Military Dimensions Investigation (2011-2015):

In November 2011, the IAEA released a report with an annex outlining the agency’s evidence that Iran had engaged in various activities related to nuclear weapons development. The report provided evidence suggesting that Iran pursued a structured nuclear program before the fall of 2003, and that certain weapons-related activities continued after that program was dismantled.

In that report, the IAEA divided its questions and concerns into 12 areas: 1) nuclear program management structure, 2) procurement activities, 3) nuclear material acquisition, 4) possession of nuclear components for an explosive device, 5) detonator development, 6) high explosives and associated experiments, 7) hydrodynamic experiments, 8) relevant modeling and calculations, 9) development of a neutron initiator, 10) preparations to conduct a nuclear explosive test, 11) integration of a nuclear warhead into a missile, and 12) studies looking into a prototype Iranian re-entry vehicle

Additionally, Iran was found to have acquired nuclear weapons development information and documentation from an unnamed clandestine nuclear supply network and to have explored development of an indigenously-designed nuclear weapon. The IAEA’s published November 2011 report omits details about the latter two points, but the nuclear supply network is widely believed to have been that of Pakistani physicist A.Q. Khan.

The report, consistent with a 2007 U.S. intelligence assessment, speculates that Iran’s structured nuclear program (known as the AMAD Plan) “was stopped rather abruptly pursuant to a ‘halt order’ instruction issued in late 2003 by senior Iranian officials,” and that certain research and development activities may have resumed. For more on the IAEA’s November 2011 report, see: The IAEA’s Iran Report: Assessment and Implications.

The agency’s 35-member Board of Governors adopted a resolution Nov. 18, 2011, that expressed “deep and increasing concern about the unresolved issues regarding the Iranian nuclear program” and called on Iran to provide the agency with “access to all relevant information, documentation, sites, material, and personnel.”

The IAEA sought answers from Iran regarding concerns raised in the 2011 report, but there was little progress until Iran and the IAEA reached the Framework for Cooperation in November 2013. The full text of the initial Framework for Cooperation and its accompanying annex is available here.

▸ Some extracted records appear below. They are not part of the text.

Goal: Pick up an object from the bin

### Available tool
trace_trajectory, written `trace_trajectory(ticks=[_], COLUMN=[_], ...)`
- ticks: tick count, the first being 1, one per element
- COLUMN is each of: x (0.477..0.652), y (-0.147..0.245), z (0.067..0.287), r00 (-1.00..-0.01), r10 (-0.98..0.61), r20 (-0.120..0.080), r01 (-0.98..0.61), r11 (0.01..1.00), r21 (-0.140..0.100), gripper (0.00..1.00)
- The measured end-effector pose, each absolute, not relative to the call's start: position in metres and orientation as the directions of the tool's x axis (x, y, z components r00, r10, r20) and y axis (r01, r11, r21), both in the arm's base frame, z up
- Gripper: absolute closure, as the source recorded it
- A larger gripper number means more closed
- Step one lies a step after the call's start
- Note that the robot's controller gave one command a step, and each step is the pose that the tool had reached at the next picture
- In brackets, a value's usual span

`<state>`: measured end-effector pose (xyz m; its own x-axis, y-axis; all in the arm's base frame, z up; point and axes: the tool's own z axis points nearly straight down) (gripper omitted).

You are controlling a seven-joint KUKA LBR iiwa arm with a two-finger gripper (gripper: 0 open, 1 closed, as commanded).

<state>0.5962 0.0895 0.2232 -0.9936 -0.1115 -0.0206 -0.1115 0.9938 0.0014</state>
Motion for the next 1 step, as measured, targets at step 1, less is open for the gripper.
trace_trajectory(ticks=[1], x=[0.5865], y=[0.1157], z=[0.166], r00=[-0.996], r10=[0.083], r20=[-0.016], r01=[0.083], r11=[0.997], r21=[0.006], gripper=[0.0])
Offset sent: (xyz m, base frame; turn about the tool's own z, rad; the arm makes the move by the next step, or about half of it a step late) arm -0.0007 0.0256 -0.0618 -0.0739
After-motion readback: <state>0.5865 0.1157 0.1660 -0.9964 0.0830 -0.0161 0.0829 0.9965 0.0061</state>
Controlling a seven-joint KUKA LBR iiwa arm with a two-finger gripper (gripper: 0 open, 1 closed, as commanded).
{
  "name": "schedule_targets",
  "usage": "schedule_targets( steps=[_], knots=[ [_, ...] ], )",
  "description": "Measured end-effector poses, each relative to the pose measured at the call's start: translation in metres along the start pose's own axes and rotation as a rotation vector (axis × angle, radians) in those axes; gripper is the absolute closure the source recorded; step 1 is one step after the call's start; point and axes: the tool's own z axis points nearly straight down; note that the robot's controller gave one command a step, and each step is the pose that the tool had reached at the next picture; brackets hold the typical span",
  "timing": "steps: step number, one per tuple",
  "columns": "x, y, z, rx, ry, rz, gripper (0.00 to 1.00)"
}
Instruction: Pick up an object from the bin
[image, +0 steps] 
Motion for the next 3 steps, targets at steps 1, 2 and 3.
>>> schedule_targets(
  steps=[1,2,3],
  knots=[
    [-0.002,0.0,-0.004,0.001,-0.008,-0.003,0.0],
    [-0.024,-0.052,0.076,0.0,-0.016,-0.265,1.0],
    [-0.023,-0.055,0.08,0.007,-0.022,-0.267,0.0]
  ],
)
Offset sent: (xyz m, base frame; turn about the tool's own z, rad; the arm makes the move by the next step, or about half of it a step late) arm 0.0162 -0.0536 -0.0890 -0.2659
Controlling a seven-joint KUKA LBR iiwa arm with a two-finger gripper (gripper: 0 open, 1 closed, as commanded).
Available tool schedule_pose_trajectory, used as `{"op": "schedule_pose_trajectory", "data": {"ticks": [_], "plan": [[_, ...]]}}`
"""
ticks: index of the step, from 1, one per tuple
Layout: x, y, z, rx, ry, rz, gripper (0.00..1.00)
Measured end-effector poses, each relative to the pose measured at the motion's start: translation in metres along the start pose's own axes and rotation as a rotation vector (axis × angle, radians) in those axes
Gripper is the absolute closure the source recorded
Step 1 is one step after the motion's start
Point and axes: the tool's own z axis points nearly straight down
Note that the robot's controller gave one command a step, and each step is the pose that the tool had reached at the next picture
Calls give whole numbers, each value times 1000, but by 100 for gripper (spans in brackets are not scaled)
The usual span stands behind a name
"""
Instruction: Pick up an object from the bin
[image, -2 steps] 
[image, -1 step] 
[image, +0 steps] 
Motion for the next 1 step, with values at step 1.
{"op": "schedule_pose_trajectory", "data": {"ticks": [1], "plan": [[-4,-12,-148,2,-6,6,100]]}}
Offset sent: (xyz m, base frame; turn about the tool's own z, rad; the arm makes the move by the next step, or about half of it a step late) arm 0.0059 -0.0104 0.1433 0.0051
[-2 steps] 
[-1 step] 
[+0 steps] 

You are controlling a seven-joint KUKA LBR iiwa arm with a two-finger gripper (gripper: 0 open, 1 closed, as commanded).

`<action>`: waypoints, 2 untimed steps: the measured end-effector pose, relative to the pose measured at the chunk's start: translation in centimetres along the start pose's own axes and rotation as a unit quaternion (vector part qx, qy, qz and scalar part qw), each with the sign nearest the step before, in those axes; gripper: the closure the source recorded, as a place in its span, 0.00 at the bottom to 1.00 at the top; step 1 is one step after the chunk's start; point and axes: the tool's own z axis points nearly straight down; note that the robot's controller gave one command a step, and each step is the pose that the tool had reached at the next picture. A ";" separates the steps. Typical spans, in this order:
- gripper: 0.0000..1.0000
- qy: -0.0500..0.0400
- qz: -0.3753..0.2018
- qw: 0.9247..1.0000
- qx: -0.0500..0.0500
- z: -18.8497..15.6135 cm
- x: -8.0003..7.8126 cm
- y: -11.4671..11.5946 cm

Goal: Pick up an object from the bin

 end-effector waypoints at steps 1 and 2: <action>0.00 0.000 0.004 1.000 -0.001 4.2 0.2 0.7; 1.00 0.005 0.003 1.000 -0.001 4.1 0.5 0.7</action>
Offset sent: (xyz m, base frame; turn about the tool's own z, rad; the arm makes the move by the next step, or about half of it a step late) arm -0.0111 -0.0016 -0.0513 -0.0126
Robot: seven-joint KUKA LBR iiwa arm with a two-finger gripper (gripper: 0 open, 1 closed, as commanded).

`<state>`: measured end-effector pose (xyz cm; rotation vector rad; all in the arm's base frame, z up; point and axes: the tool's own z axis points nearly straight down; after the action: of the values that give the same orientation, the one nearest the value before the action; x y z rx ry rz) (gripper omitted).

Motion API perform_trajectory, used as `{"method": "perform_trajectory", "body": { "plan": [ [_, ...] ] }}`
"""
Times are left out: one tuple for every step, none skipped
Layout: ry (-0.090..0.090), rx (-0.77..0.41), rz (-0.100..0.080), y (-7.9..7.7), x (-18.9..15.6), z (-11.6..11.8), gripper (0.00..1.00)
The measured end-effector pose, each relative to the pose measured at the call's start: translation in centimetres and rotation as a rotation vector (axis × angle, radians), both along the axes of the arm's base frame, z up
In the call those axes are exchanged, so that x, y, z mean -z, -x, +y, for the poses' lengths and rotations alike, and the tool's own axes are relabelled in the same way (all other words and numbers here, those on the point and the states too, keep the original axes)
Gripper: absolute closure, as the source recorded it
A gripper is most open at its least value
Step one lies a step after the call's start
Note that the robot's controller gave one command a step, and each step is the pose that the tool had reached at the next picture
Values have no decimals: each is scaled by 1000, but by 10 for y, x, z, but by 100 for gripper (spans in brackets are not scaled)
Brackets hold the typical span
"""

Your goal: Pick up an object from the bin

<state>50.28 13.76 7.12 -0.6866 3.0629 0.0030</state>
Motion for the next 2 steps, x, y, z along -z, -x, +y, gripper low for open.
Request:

Under the Framework for Cooperation, Iran and the IAEA committed to resolving the agency's concerns through a step-by-step process. An annex to the framework laid out the first six actions that Iran pledged to take within three months.

 

Iranian Actions to be completed by Feb. 11, 2014

Status

Provide mutually agreed relevant information and managed access to the Gchine mine in Bandar Abbas.

Completed. Iran facilitated IAEA access to the Gchine uranium mine on January 29, 2014.

Provide mutually agreed relevant information and managed access to the Heavy Water Production Plant.

Completed. The IAEA visited the Heavy Water Production Plant at the Arak site on December 8, 2013.

Provide information on all new research reactors.

Completed. In a February 9 joint statement, the IAEA and Iran announced that Iran completed the actions agreed to on November 11.

Provide information with regard to the identification of 16 sites designated for the construction of nuclear power plants.

Completed. In a February 9 joint statement, the IAEA and Iran announced that Iran completed the actions agreed to on November 11.

Clarification of the announcement made by Iran regarding additional enrichment facilities.

Completed. In a February 9 joint statement, the IAEA and Iran announced that Iran completed the actions agreed to on November 11.

Further clarification of the announcement made by Iran with respect to laser enrichment technology.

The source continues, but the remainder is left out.